# 3. Spark

Spark Programming Guide: <https://spark.apache.org/docs/latest/> (use Python API recommended)
Spark API: <https://spark.apache.org/docs/latest/api/python/index.html>


# 3.1 Example Walkthrough
3.1 Follow the Spark Examples below! After completion see Exercise 3.2 and 3.3!


### Initialize PySpark

First, we use the findspark package to initialize PySpark.

In [1]:
import os, sys

#import pyspark.sql

# Initialize PySpark
SPARK_MASTER="local[1]"
APP_NAME = "PySpark Lecture"
os.environ["JAVA_HOME"]="/lrz/sys/compilers/java/jdk1.8.0_112"

import pyspark
#conf=pyspark.SparkConf().set("spark.cores.max", "4")
conf=pyspark.SparkConf()
sc = pyspark.SparkContext(master=SPARK_MASTER, conf=conf)
spark = pyspark.sql.SparkSession(sc).builder.appName(APP_NAME).getOrCreate()

  

print("PySpark initiated...")

PySpark initiated...


### Hello, World!

Loading data, mapping it and collecting the records into RAM...

In [2]:
# Load the text file using the SparkContext
csv_lines = sc.textFile("../data/example.csv")

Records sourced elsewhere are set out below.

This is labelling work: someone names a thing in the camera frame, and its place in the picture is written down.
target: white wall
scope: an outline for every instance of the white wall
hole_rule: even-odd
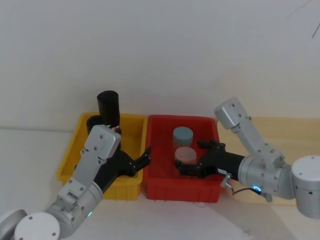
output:
[[[103,90],[124,113],[320,117],[320,2],[2,0],[0,126],[71,130]]]

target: white table surface
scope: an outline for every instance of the white table surface
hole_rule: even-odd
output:
[[[69,132],[0,129],[0,214],[41,212],[56,199],[56,172]],[[103,200],[68,240],[318,240],[320,221],[295,207],[218,203]]]

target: yellow plastic bin
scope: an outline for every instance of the yellow plastic bin
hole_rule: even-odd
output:
[[[80,160],[81,149],[84,148],[87,132],[87,120],[96,112],[83,113],[72,135],[69,146],[59,166],[56,178],[63,184],[71,178],[75,165]],[[148,117],[135,114],[121,114],[120,128],[121,149],[133,159],[137,159],[145,151]],[[141,191],[140,185],[143,178],[143,170],[134,177],[120,176],[104,193],[104,199],[137,200]]]

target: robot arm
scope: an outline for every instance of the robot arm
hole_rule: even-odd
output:
[[[133,160],[118,147],[121,136],[106,125],[92,128],[81,159],[56,201],[45,211],[15,211],[0,221],[0,240],[59,240],[71,236],[121,176],[133,177],[151,162],[151,148]]]
[[[235,97],[219,105],[214,113],[225,129],[237,134],[249,155],[226,152],[223,143],[199,142],[199,147],[208,149],[207,153],[197,164],[175,161],[180,174],[200,178],[219,174],[224,176],[222,187],[234,193],[228,183],[233,179],[268,202],[272,201],[272,196],[287,200],[296,198],[297,208],[303,215],[320,219],[320,156],[306,156],[292,166],[287,164],[282,152],[262,139]]]

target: red plastic bin
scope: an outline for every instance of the red plastic bin
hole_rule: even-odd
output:
[[[216,203],[221,193],[222,177],[211,175],[200,179],[181,176],[174,165],[173,131],[177,127],[193,131],[192,148],[197,161],[206,152],[199,140],[219,142],[217,123],[209,117],[151,115],[148,119],[146,146],[152,146],[151,164],[144,169],[143,182],[148,199]]]

# Map the data to split the lines into a list
data = csv_lines.map(lambda line: line.split(","))

# Collect the dataset into local RAM
data.collect()

[['Russell Jurney', 'Relato', 'CEO'],
 ['Florian Liebert', 'Mesosphere', 'CEO'],
 ['Don Brown', 'Rocana', 'CIO'],
 ['Steve Jobs', 'Apple', 'CEO'],
 ['Donald Trump', 'The Trump Organization', 'CEO'],
 ['Russell Jurney', 'Data Syndrome', 'Principal Consultant']]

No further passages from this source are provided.